Department of Chemistry and Biochemistry, The University of Texas at Austin, Austin, Texas 78712, United States.
J Am Chem Soc. 2012 Sep 26;134(38):15624-7. doi: 10.1021/ja3032086. Epub 2012 Sep 14.

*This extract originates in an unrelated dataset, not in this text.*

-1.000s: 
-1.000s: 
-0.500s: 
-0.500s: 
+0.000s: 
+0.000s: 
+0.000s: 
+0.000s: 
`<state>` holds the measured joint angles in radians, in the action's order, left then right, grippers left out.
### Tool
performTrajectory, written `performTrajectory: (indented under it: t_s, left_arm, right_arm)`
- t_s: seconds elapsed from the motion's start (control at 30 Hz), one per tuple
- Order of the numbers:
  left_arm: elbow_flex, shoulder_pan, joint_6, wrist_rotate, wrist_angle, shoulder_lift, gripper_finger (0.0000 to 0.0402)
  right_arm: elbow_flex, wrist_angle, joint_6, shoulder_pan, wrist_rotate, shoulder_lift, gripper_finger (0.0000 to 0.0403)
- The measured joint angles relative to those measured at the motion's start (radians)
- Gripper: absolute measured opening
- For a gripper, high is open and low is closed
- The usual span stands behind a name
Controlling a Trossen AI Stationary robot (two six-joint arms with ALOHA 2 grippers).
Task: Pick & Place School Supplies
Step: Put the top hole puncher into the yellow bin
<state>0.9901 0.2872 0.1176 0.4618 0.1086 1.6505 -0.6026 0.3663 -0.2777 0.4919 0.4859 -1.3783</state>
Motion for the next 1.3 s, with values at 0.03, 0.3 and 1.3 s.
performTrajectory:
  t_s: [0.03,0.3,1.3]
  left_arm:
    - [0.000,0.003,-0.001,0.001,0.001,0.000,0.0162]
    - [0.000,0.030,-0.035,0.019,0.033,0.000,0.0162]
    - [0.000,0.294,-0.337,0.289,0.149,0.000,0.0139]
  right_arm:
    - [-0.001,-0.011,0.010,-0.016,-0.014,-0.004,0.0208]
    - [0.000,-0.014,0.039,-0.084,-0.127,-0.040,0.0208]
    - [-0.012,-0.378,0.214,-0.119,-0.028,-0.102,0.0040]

Tyrosine deprotonation in peptides yields preferential electron detachment upon NETD or UVPD, resulting in prominent N-Cα bond cleavage N-terminal to the tyrosine residue. UVPD of iodo-tyrosine-modified peptides was used to generate localized radicals on neutral tyrosine side chains by homolytic cleavage of the C-I bond. Subsequent collisional activation of the radical species yielded the same preferential cleavage of the adjacent N-terminal N-Cα bond. LC-MS/MS analysis of a tryptic digest of BSA demonstrated that these cleavages are regularly observed for peptides when using high-pH mobile phases.
在 NETD 或 UVPD 过程中,肽中的酪氨酸去质子化会优先导致电子脱离,从而在酪氨酸残基的 N 端优先发生 N-Cα 键断裂。通过 C-I 键的均裂,对碘代酪氨酸修饰的肽进行 UVPD 可在中性酪氨酸侧链上生成局部自由基。随后,自由基的碰撞激活导致相邻 N 端 N-Cα 键的优先断裂。BSA 胰蛋白酶消化物的 LC-MS/MS 分析表明,在使用高 pH 流动相时,这些肽中的这些断裂经常被观察到。